| |
|
10.4 Discrete Cosine Transforms in Image Compression
The discrete cosine transform (DCT) is used to transform a signal from the spatial domain into the frequency domain. The reverse process, that of transforming a signal from the frequency domain into the spatial domain, is called the inverse discrete cosine transform (IDCT).
A signal in the frequency domain contains the same information as that in the spatial domain. The order of values obtained by applying the DCT is coincidentally from lowest to highest frequency.
This feature and the psychological observation that the human eye and ear are less sensitive to recognizing the higher-order frequencies leads to the possibility of compressing a spatial signal by transforming it to the frequency domain and dropping high-order values and keeping low-order ones. When reconstructing the signal, and transforming it back to the spatial domain, the results are remarkably similar to the original signal.

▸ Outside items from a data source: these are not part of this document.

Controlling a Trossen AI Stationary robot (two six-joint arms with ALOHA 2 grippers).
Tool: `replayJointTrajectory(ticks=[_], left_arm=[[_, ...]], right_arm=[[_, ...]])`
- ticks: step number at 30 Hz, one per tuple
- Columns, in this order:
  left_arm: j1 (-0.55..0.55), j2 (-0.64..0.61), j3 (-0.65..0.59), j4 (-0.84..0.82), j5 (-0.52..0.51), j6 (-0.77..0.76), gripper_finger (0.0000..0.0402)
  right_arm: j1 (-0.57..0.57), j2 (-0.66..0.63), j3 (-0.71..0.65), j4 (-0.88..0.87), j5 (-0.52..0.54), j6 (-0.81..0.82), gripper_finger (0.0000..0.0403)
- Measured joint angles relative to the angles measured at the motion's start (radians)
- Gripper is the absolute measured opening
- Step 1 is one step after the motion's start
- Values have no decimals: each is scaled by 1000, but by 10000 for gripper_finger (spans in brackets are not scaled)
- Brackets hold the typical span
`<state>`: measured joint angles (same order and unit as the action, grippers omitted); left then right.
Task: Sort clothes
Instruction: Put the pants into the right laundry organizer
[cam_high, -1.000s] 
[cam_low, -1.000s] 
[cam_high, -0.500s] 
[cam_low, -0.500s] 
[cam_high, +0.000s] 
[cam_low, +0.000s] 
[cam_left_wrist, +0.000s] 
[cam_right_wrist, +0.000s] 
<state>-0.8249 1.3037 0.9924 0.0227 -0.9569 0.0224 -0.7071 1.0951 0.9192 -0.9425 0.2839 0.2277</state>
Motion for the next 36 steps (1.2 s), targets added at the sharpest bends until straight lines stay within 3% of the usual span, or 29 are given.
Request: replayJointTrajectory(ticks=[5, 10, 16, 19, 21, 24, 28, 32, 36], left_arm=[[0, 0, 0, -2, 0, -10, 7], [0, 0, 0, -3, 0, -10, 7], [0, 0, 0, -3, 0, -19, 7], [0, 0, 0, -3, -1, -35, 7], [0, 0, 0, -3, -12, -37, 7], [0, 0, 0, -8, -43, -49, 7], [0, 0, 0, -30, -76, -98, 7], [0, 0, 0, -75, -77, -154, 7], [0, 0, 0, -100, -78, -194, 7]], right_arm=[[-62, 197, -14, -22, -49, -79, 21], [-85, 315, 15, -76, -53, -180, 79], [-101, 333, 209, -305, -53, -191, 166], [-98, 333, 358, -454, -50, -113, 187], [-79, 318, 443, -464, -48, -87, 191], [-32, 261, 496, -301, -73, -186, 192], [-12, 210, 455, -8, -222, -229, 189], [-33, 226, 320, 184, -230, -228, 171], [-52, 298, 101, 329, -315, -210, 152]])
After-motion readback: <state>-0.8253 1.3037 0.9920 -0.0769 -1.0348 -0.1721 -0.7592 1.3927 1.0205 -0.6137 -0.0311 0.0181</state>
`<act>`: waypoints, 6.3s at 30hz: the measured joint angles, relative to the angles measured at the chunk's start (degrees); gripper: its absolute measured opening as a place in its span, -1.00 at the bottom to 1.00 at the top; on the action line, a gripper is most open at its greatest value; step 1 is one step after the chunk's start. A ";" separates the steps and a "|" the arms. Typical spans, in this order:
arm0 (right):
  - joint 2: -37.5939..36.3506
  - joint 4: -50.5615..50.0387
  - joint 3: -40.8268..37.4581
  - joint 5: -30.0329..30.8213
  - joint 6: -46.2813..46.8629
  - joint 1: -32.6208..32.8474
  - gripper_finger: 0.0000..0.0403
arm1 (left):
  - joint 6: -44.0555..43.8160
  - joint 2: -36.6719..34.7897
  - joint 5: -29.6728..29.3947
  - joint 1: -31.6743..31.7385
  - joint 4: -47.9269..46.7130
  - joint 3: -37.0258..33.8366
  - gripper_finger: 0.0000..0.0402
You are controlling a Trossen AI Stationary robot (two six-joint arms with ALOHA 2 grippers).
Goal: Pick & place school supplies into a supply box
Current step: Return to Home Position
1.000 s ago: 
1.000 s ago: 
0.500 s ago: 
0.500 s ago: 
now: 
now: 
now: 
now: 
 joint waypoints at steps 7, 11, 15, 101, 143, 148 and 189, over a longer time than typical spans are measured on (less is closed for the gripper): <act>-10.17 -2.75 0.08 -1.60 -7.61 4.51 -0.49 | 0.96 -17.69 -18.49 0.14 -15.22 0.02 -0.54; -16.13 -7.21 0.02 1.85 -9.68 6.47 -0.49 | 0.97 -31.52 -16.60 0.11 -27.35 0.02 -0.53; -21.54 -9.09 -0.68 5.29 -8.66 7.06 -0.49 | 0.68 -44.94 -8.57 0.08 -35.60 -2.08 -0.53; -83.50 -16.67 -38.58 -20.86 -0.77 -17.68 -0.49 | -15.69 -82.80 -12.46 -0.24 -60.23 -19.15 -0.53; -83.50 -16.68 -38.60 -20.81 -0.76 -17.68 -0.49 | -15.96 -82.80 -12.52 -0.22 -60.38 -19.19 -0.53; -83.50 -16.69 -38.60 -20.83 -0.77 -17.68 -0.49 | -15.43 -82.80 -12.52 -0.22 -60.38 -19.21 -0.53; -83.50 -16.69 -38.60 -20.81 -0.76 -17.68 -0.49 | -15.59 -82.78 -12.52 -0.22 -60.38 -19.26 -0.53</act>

This process, with a few extra bells and whistles and slightly modified versions of DCT, is the essence behind jpeg, mpeg, and mp3 compression.
Here, we look at a simplified case of compression using the DCT and IDCT without bells and whistles. The process:
- X = Apply DCT to a sequence of values.
- X' = Drop a portion of high-order values from X.
- X'' = Apply IDCT to X'
- Draw X'' and observe the similarity to the original X.
For the purpose of comparison, we drop high-order values in the following ranges:
- 1/2 of all values, resulting in 50% compression.
- 3/4 of all values, resulting in 75% compression.
- 7/8 of all values, resulting in 87.5% compression.
10.4.1 1-dimensional compression
We apply the above process to only one dimension (the horizontal) for now. Each row is considered as a sequence of values, and undergoes a DCT and an IDCT.
pomegranate = imread('pomegranateSeeds.jpg');
|
The original size of each row:
origWidth = size(pomegranate, 2);
|
Number of low-order samples to extract for the 3 cases (50%, 75%, 87.5% compression):
samplesHalf = floor(origWidth / 2); samplesQuarter = floor(origWidth / 4); samplesEighth = floor(origWidth / 8);
|
Final results are stored in these matrices:
pomegranateCompressed2 = []; pomegranateCompressed4 = []; pomegranateCompressed8 = [];
|
The following code traverses all colors and for each color all rows. Each row is transformed using the DCT, then high-order samples are discarded, and the low-order samples are reverse-transformed using IDCT.
Function
dct
takes as an argument a sequence of numerical values, and returns a sequence of coefficients.
Function
idct
takes as an argument coefficients, as well as a value for the size of the desired inverse transform vector. Values of the input sequence are padded or truncated accordingly.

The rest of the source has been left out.